> YOUR GOAL
Search the records for "blue". Report every line where it occurs.

> STORED DATA
• • •
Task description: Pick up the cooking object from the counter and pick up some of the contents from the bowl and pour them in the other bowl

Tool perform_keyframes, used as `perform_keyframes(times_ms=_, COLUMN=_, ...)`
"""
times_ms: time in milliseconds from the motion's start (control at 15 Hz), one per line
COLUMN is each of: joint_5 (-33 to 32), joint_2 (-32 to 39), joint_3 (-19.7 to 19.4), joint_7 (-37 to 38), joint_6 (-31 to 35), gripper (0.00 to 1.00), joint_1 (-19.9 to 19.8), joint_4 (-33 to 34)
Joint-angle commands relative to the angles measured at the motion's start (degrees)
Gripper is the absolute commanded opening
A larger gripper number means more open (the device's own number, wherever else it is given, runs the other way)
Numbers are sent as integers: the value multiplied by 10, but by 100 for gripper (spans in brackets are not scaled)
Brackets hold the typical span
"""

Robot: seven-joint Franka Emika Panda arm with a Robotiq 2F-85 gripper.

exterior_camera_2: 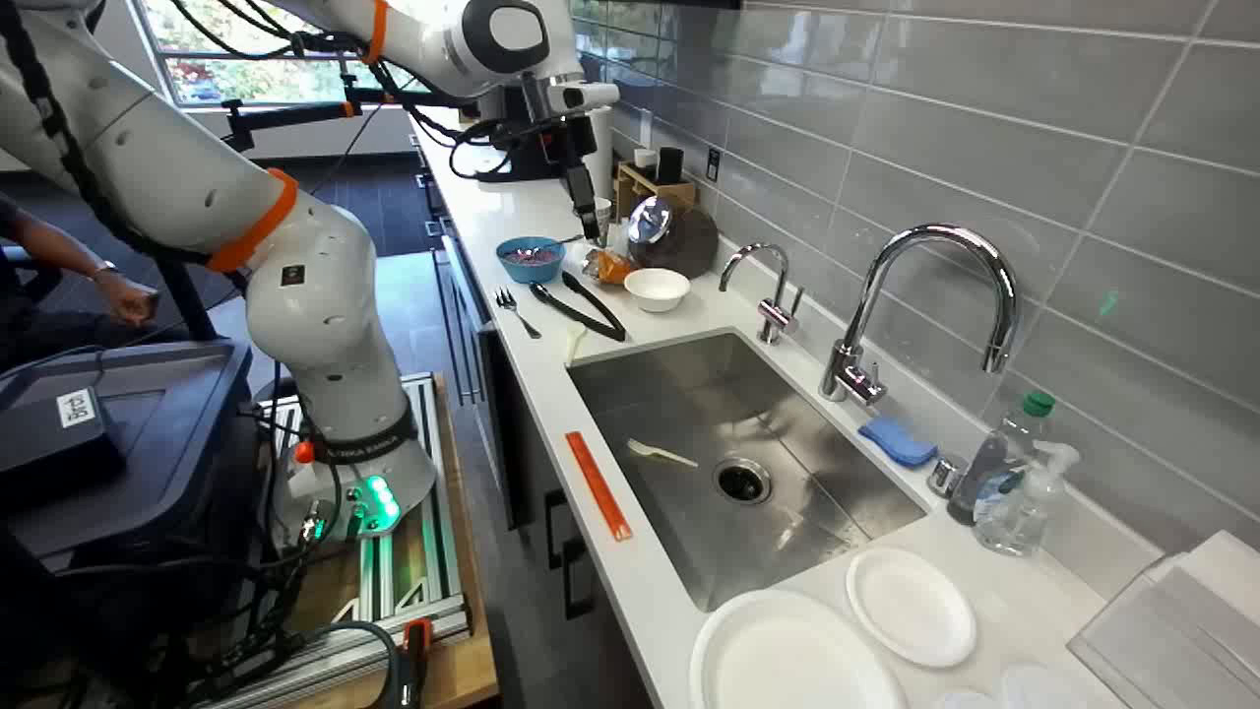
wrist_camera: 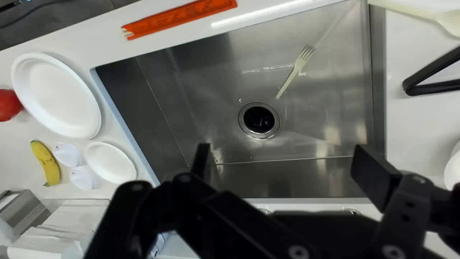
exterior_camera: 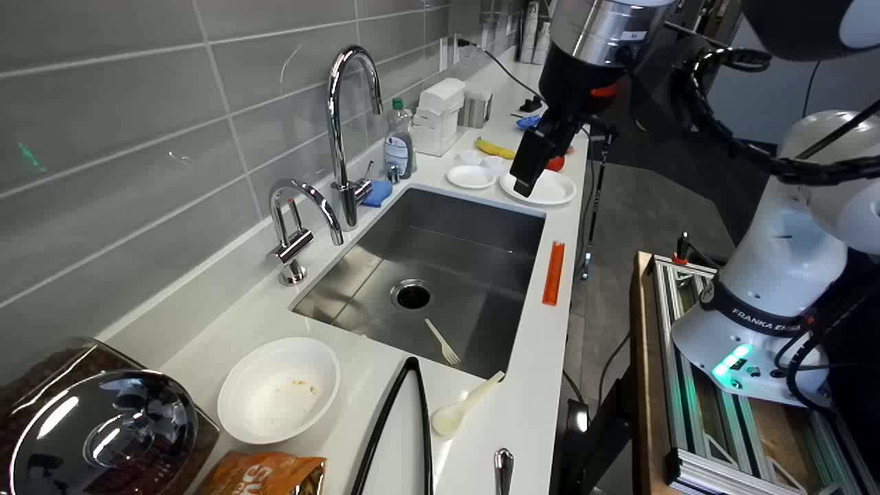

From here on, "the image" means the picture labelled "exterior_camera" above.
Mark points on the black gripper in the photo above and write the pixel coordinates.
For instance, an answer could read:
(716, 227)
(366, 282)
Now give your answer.
(577, 93)

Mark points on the black looped cooking utensil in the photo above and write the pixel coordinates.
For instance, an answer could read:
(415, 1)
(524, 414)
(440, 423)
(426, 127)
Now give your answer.
(410, 364)

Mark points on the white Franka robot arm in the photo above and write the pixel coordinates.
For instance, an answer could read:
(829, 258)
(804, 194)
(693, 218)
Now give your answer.
(778, 258)

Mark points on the white bowl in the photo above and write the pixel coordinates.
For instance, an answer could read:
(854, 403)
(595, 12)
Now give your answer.
(276, 394)

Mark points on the large white plate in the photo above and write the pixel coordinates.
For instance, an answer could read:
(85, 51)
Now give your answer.
(553, 194)

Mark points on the yellow item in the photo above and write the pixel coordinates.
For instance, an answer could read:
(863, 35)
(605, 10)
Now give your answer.
(495, 149)

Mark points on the blue packet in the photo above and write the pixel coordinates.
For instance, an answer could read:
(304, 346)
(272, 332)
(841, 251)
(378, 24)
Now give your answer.
(526, 122)

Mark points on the small white plate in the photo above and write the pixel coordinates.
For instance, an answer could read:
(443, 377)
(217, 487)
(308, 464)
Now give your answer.
(469, 178)

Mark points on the silver metal holder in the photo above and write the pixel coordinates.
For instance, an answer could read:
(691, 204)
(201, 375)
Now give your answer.
(477, 112)

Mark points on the stainless steel sink basin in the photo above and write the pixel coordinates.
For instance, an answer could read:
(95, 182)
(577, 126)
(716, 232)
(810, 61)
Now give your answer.
(456, 249)

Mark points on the orange strip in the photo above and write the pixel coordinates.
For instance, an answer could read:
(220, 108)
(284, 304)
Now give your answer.
(553, 276)

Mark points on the bottle with green cap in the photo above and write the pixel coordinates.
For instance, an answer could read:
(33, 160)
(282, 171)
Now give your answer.
(397, 155)

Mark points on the blue sponge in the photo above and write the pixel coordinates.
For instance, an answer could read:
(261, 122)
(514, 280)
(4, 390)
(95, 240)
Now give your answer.
(375, 194)

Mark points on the tall chrome gooseneck faucet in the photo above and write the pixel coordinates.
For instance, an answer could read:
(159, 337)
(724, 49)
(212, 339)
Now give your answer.
(341, 167)

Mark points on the small white plastic spoon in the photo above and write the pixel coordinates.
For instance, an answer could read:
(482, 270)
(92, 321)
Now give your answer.
(445, 347)

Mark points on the wooden robot platform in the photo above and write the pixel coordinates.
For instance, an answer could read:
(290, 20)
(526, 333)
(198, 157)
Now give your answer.
(646, 387)

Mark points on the small chrome faucet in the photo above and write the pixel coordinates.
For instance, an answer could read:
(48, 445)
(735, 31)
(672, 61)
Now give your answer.
(293, 249)

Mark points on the white plastic serving spoon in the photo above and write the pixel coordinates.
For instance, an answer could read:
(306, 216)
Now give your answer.
(448, 420)

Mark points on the metal spoon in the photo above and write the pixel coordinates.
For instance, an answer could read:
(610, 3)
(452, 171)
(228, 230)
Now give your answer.
(502, 469)

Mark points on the orange snack bag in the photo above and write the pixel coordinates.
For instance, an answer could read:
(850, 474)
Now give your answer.
(265, 478)

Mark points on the dark cooker with glass lid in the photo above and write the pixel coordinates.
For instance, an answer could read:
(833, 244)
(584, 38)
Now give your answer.
(100, 442)

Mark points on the aluminium extrusion frame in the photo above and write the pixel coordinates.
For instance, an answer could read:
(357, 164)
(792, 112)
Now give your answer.
(697, 403)
• • •
> RESULT FOR THIS EXERCISE
Mark points on the blue packet in the photo above and write the pixel coordinates.
Mark points on the blue sponge in the photo above and write the pixel coordinates.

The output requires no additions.